Secondly, we should not assume that our current political party structures are either optimal, or set to last for ever. Boris Johnson’s appointment as Prime Minister has reignited the debate over whether there should be a separate Scottish Conservative Party, an idea I put forward in 2011 when I stood for the party leadership (although it was by no means an original one).

Notwithstanding my views on the issue at that time, to me the notion that we should split from the Conservative Party as a reaction to Boris’s election as UK leader is as daft an idea as the SNP’s claim that this is an argument for independence. The Union has lasted for more than 300 years, it has been substantially to the benefit of Scotland to have been part of it for that time, both economically and socially, and to dismantle it as a knee-jerk response to the identity of any one holder of the office of Prime Minister, and lose these advantages as a consequence, would be ridiculous.

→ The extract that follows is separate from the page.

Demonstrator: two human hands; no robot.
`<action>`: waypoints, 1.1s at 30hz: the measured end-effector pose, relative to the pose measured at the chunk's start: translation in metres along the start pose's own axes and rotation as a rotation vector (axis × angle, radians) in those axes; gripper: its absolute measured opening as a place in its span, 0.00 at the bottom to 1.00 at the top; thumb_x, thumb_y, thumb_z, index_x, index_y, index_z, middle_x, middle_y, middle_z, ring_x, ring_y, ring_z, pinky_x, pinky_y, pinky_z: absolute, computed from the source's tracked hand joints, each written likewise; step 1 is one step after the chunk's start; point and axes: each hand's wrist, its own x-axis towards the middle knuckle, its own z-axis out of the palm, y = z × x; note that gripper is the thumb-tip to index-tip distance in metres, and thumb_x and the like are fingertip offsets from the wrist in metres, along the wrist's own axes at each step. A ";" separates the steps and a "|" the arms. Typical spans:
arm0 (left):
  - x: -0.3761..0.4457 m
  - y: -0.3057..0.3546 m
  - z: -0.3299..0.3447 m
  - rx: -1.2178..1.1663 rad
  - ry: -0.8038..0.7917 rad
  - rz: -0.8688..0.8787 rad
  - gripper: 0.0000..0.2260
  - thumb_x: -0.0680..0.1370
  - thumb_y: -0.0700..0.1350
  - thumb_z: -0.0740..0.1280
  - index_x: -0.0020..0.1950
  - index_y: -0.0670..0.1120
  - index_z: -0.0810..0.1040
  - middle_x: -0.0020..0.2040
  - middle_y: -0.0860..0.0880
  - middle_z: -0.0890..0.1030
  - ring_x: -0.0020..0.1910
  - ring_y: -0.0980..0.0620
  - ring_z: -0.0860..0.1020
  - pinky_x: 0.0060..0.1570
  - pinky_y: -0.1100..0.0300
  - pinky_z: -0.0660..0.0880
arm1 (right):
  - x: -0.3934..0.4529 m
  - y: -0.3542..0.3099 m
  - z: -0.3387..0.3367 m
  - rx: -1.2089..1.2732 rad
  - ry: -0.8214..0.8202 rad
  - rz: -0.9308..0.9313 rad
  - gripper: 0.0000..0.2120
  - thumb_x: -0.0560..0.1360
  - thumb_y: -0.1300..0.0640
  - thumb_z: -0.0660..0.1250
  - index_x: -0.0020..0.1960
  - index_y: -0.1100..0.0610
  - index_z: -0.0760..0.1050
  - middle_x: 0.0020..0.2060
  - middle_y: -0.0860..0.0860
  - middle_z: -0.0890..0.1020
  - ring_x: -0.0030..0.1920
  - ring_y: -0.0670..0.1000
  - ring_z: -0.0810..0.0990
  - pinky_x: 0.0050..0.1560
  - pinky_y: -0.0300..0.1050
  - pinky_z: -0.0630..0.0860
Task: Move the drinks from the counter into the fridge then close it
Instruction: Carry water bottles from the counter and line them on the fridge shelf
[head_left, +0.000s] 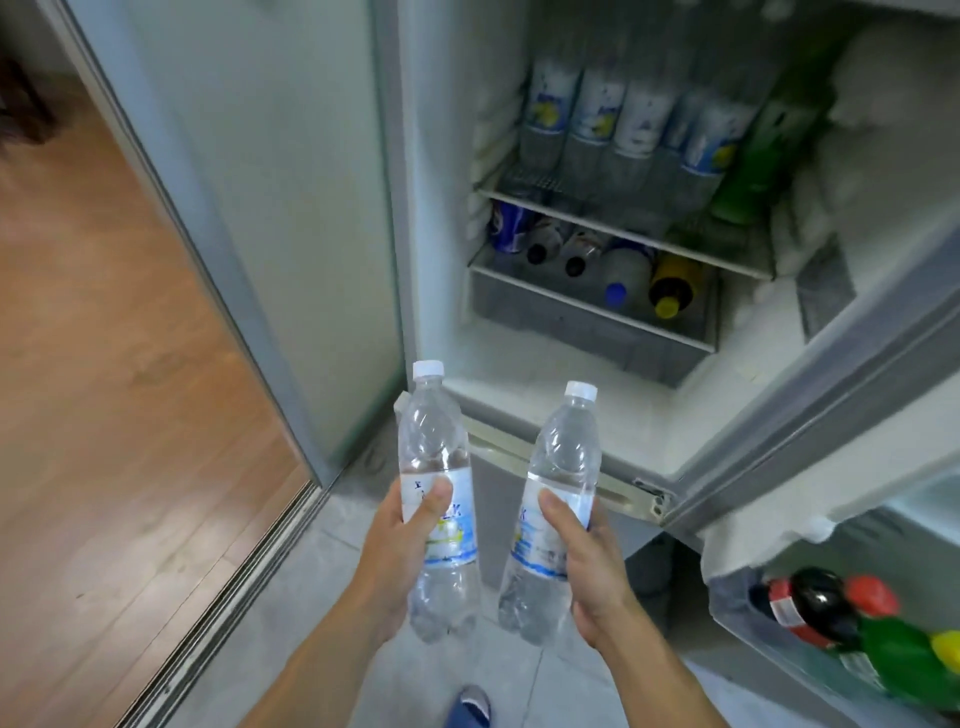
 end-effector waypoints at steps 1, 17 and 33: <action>0.010 0.005 0.008 0.005 -0.016 -0.007 0.27 0.62 0.62 0.73 0.58 0.53 0.80 0.51 0.44 0.85 0.51 0.42 0.84 0.55 0.41 0.79 | 0.008 -0.006 -0.003 0.021 0.020 -0.009 0.25 0.61 0.43 0.75 0.56 0.49 0.78 0.46 0.50 0.87 0.46 0.51 0.87 0.38 0.41 0.82; 0.138 0.103 0.104 -0.030 -0.249 -0.018 0.25 0.63 0.55 0.75 0.57 0.46 0.81 0.44 0.41 0.84 0.39 0.42 0.84 0.37 0.50 0.80 | 0.113 -0.106 -0.022 0.079 0.277 -0.267 0.23 0.61 0.42 0.75 0.54 0.45 0.78 0.49 0.49 0.86 0.49 0.51 0.86 0.45 0.49 0.83; 0.297 0.278 0.207 0.279 -0.176 0.736 0.23 0.74 0.43 0.74 0.66 0.44 0.70 0.60 0.45 0.80 0.57 0.49 0.80 0.57 0.50 0.79 | 0.254 -0.295 0.042 0.024 0.374 -0.702 0.19 0.72 0.56 0.76 0.58 0.46 0.73 0.50 0.42 0.82 0.47 0.37 0.83 0.45 0.34 0.80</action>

Moreover, if Boris can deliver an orderly Brexit, he may well end up governing the UK as a true One-Nation Conservative. A look at his record in office as mayor of London suggests that is entirely possible, and some of his early announcements – for example on dropping his predecessor’s misguided immigration targets – have been warmly welcomed by Scottish Conservatives.

I understand the concerns of Conservative colleagues who don’t want to change our relationship with the UK party. I also appreciate that I have MP colleagues who want to be part of a bigger team, and feel that their constituents should have the right to vote directly for the party of Government in a Westminster election. But, if we were to adopt a Canadian model of political parties, that would all still be possible. The key battleground ahead for us is 2021 – the Scottish Parliament elections – where a victory for the SNP with a majority of seats at Holyrood for pro-independence parties will lead to them claiming a mandate for a second referendum.

The priority for unionists, of all parties, must be to defeat them in that objective.

The lesson of politics in Quebec is that when the forces of federalism come together they can see off the threat of separation.

If it worked there, it could work here. At least we should be considering whether the Canadian approach is one we can learn from.